Department of Basic Allied Medicine (N.I., M.K., H.S., K.T., T.Y., D.Y., Y.S., Y.O.), Kobe University School of Medicine, Kobe 654-0142, Japan; Division of Endocrinology/Metabolism, Neurology, and Hematology/Oncology (G.I., K.I., Y.T., K.C.), Department of Clinical Molecular Medicine, Kobe University Graduate School of Medicine, Kobe 650-0017, Japan; and College of Nursing Art and Science (H.K.), University of Hyogo, Kobe 673-8588, Japan

Address all correspondence and requests for reprints to: Yasuhiko Okimura, Department of Basic Allied Medicine, Kobe University School of Medicine, 7-10-2, Tomogaoka, Suma-ku, Kobe 654-0142, Japan. E-mail: okimuray{at}kobe-u.ac.jp.

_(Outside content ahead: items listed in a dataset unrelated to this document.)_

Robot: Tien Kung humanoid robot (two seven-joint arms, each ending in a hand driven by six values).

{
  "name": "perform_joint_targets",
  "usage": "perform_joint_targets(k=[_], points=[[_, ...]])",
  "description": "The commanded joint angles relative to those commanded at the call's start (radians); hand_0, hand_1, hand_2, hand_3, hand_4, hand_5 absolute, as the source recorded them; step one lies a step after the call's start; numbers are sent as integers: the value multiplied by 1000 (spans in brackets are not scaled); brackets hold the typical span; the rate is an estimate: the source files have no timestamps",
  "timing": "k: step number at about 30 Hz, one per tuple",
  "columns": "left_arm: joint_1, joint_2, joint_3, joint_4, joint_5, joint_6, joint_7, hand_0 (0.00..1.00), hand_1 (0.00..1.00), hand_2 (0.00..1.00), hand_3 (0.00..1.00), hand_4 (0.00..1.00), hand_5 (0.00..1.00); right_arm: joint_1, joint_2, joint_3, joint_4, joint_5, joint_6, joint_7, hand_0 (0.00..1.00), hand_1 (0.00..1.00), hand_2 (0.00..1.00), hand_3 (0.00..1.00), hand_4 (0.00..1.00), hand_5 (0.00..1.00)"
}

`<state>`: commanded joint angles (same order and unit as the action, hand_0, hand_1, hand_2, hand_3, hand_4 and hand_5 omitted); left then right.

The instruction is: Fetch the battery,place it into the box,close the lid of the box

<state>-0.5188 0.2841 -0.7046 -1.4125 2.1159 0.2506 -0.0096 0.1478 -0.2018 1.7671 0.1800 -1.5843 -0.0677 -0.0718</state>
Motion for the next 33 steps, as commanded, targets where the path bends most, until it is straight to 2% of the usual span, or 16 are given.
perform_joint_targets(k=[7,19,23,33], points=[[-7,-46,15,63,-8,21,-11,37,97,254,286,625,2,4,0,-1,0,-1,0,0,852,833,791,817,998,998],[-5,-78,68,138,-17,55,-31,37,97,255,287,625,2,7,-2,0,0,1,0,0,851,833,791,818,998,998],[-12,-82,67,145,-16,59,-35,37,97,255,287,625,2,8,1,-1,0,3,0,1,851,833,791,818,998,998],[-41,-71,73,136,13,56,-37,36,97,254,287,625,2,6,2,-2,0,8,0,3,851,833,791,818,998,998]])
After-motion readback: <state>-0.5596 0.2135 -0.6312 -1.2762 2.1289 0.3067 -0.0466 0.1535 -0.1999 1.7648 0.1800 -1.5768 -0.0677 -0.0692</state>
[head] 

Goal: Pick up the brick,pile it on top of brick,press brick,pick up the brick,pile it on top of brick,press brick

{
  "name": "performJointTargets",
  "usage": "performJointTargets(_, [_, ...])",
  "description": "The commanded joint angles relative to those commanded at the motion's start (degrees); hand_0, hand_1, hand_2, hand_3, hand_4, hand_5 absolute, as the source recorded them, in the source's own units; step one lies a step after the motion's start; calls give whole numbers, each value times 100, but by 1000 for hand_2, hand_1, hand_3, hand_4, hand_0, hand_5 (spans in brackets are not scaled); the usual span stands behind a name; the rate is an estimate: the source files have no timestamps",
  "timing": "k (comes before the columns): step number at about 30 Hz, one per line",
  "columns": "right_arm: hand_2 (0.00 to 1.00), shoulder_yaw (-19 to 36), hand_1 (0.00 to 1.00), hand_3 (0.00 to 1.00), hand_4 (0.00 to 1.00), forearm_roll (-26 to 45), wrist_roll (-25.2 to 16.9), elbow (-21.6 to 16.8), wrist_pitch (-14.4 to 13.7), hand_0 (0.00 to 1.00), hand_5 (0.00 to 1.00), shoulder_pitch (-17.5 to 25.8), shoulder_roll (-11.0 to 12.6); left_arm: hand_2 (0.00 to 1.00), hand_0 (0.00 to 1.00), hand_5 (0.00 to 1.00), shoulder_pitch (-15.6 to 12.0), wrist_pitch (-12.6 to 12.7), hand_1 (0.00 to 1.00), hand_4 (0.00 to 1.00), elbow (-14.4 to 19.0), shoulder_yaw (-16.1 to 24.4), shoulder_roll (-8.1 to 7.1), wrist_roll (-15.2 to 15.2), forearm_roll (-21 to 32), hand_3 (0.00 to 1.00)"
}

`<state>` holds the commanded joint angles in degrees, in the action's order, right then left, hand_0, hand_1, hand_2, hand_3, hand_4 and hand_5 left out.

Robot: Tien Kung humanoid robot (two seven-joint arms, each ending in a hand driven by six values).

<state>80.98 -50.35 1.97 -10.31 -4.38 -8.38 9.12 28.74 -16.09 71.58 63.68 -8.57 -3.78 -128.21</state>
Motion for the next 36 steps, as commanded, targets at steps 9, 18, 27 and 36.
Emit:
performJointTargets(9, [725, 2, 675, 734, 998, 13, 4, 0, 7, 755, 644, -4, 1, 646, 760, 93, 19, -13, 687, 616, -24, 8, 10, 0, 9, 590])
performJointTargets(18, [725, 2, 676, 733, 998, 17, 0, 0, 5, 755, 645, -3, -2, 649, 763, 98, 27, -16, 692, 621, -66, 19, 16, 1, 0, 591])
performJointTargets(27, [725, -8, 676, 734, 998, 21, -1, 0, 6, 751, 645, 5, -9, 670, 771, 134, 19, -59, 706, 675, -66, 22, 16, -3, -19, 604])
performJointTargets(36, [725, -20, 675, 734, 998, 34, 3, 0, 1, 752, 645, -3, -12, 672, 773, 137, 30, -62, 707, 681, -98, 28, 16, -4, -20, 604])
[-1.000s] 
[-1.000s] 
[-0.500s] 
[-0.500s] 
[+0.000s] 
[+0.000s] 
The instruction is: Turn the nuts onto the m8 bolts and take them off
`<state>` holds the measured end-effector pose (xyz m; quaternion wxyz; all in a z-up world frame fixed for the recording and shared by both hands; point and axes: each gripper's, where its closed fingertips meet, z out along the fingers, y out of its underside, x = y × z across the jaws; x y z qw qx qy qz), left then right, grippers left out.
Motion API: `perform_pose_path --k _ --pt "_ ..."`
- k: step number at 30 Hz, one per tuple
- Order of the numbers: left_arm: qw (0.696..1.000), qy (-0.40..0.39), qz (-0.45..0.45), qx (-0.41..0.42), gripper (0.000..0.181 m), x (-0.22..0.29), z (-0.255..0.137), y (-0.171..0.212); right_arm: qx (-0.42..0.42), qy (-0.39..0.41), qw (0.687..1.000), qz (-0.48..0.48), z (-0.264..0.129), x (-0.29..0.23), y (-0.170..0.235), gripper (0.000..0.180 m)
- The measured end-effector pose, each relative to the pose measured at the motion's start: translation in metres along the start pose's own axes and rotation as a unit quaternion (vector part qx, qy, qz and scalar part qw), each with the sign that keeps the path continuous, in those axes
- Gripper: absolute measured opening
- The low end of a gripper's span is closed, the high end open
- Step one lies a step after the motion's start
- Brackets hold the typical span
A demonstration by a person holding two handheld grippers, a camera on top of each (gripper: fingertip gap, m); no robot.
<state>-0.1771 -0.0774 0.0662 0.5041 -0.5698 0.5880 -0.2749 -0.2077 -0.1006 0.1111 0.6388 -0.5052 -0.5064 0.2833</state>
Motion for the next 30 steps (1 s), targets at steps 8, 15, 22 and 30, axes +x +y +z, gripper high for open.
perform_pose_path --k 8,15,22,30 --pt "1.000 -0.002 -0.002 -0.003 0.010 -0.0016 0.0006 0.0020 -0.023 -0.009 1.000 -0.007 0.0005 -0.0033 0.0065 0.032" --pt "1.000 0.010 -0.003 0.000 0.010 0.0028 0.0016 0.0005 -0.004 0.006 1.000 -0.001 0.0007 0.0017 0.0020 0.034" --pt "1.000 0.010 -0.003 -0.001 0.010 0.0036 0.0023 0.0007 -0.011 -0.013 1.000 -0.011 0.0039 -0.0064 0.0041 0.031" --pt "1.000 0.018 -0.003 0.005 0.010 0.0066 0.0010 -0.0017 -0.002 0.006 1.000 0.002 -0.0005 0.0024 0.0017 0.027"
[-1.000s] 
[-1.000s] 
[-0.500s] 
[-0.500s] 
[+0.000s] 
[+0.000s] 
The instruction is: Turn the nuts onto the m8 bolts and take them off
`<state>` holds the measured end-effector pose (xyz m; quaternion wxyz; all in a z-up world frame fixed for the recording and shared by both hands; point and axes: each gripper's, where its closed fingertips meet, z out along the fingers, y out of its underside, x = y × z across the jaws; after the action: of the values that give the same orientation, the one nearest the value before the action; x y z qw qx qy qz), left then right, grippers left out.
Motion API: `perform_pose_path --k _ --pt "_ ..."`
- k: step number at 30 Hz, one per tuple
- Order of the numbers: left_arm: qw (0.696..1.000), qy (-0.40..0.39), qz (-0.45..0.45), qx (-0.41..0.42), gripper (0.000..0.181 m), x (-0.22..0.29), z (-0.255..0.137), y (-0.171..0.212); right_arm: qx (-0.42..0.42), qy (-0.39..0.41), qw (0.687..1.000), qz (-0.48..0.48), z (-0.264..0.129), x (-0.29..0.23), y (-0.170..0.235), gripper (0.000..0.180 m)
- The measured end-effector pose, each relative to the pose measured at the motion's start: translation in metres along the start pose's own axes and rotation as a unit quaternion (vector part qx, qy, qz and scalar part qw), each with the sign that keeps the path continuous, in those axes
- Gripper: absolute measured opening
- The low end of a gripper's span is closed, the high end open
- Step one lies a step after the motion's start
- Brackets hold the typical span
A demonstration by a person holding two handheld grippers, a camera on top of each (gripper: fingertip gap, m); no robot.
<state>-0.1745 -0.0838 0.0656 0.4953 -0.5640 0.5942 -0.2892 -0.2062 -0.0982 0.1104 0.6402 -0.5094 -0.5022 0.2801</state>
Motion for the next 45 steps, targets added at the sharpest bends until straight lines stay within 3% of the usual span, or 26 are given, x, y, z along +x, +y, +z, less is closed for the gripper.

Prophet of Pit-1 (Prop1) is a transcription factor that regulates Pit-1 gene expression. Because Pit-1 regulates the differentiation of pituitary cells and the expressions of GH, prolactin and TSHβ genes, Prop1 mutation results in combined pituitary hormone deficiency in humans. However, Prop1-binding sites in human Pit-1 gene and the mechanism leading to combined pituitary hormone deficiency have remained unclear. In this study, we identified and analyzed Prop1-binding elements of the human Pit-1 gene. Prop1 stimulated the expression of the reporter plasmid containing Pit-1 gene from translation start site to –1340 dose dependently in GH3 cells. The activation by Prop1 was observed in GH3 and TtT/GF cells but not COS7, HeLa, JEG3, and HuH7 cells. Deletion analysis of Pit-1 gene showed that the Prop1-responsive elements were present within the –257-bp region. Within the –257-bp region, there are four elements similar to consensus sequence of paired-like transcription factors. Because Prop1 is a member of paired-like transcription factors, we assessed the elements. EMSA and transient transfection assay using the mutation of the elements revealed that the element from –63 to –53 (the proximal Prop1 binding element) was essential to Prop1-binding and Prop1-induced activation of Pit-1 reporter plasmid. A region at –8kb of human Pit-1 gene is similar to the distal region containing Prop1-binding elements in mouse Pit-1 gene. We showed the region functioned as an enhancer. Furthermore, chromatin immunoprecipitation assay showed that the proximal element could bind Prop1 in vivo cultured cells. Taken together, these findings indicated the novel functioning binding elements of Prop1 in human Pit-1 gene.